[TASK STATEMENT]: Extract the listing in its entirety, keeping each line identical to the original.
-.-.-
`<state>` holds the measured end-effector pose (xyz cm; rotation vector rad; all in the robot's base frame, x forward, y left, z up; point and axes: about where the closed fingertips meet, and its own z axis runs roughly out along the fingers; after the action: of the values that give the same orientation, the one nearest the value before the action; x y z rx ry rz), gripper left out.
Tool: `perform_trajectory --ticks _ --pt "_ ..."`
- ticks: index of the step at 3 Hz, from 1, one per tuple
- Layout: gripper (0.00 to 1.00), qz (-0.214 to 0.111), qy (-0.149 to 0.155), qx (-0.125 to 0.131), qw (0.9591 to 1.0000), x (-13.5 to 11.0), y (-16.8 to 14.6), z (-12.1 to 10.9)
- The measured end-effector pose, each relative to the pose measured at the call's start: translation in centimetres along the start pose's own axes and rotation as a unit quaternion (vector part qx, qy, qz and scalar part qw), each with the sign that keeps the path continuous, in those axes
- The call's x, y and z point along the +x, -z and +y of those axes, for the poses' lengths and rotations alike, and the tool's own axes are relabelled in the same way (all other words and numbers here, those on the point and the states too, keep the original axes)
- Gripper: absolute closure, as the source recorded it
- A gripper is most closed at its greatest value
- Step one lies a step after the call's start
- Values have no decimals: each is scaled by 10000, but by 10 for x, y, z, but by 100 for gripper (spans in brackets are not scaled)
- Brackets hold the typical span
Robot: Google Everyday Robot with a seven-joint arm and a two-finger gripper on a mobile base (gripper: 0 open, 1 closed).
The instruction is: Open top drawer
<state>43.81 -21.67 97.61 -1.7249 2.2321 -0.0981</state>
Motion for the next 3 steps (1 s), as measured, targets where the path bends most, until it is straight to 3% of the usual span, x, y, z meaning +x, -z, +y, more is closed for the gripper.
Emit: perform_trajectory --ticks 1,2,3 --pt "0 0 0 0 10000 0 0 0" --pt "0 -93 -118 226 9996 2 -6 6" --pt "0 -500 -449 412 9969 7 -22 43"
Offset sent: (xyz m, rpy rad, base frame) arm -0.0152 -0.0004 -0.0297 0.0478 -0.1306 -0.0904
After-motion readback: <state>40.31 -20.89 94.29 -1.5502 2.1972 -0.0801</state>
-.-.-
[RESULT]:
`<state>` holds the measured end-effector pose (xyz cm; rotation vector rad; all in the robot's base frame, x forward, y left, z up; point and axes: about where the closed fingertips meet, and its own z axis runs roughly out along the fingers; after the action: of the values that give the same orientation, the one nearest the value before the action; x y z rx ry rz), gripper left out.
Tool: `perform_trajectory --ticks _ --pt "_ ..."`
- ticks: index of the step at 3 Hz, from 1, one per tuple
- Layout: gripper (0.00 to 1.00), qz (-0.214 to 0.111), qy (-0.149 to 0.155), qx (-0.125 to 0.131), qw (0.9591 to 1.0000), x (-13.5 to 11.0), y (-16.8 to 14.6), z (-12.1 to 10.9)
- The measured end-effector pose, each relative to the pose measured at the call's start: translation in centimetres along the start pose's own axes and rotation as a unit quaternion (vector part qx, qy, qz and scalar part qw), each with the sign that keeps the path continuous, in those axes
- The call's x, y and z point along the +x, -z and +y of those axes, for the poses' lengths and rotations alike, and the tool's own axes are relabelled in the same way (all other words and numbers here, those on the point and the states too, keep the original axes)
- Gripper: absolute closure, as the source recorded it
- A gripper is most closed at its greatest value
- Step one lies a step after the call's start
- Values have no decimals: each is scaled by 10000, but by 10 for x, y, z, but by 100 for gripper (spans in brackets are not scaled)
- Brackets hold the typical span
Robot: Google Everyday Robot with a seven-joint arm and a two-finger gripper on a mobile base (gripper: 0 open, 1 closed).
The instruction is: Open top drawer
<state>43.81 -21.67 97.61 -1.7249 2.2321 -0.0981</state>
Motion for the next 3 steps (1 s), as measured, targets where the path bends most, until it is straight to 3% of the usual span, x, y, z meaning +x, -z, +y, more is closed for the gripper.
Emit: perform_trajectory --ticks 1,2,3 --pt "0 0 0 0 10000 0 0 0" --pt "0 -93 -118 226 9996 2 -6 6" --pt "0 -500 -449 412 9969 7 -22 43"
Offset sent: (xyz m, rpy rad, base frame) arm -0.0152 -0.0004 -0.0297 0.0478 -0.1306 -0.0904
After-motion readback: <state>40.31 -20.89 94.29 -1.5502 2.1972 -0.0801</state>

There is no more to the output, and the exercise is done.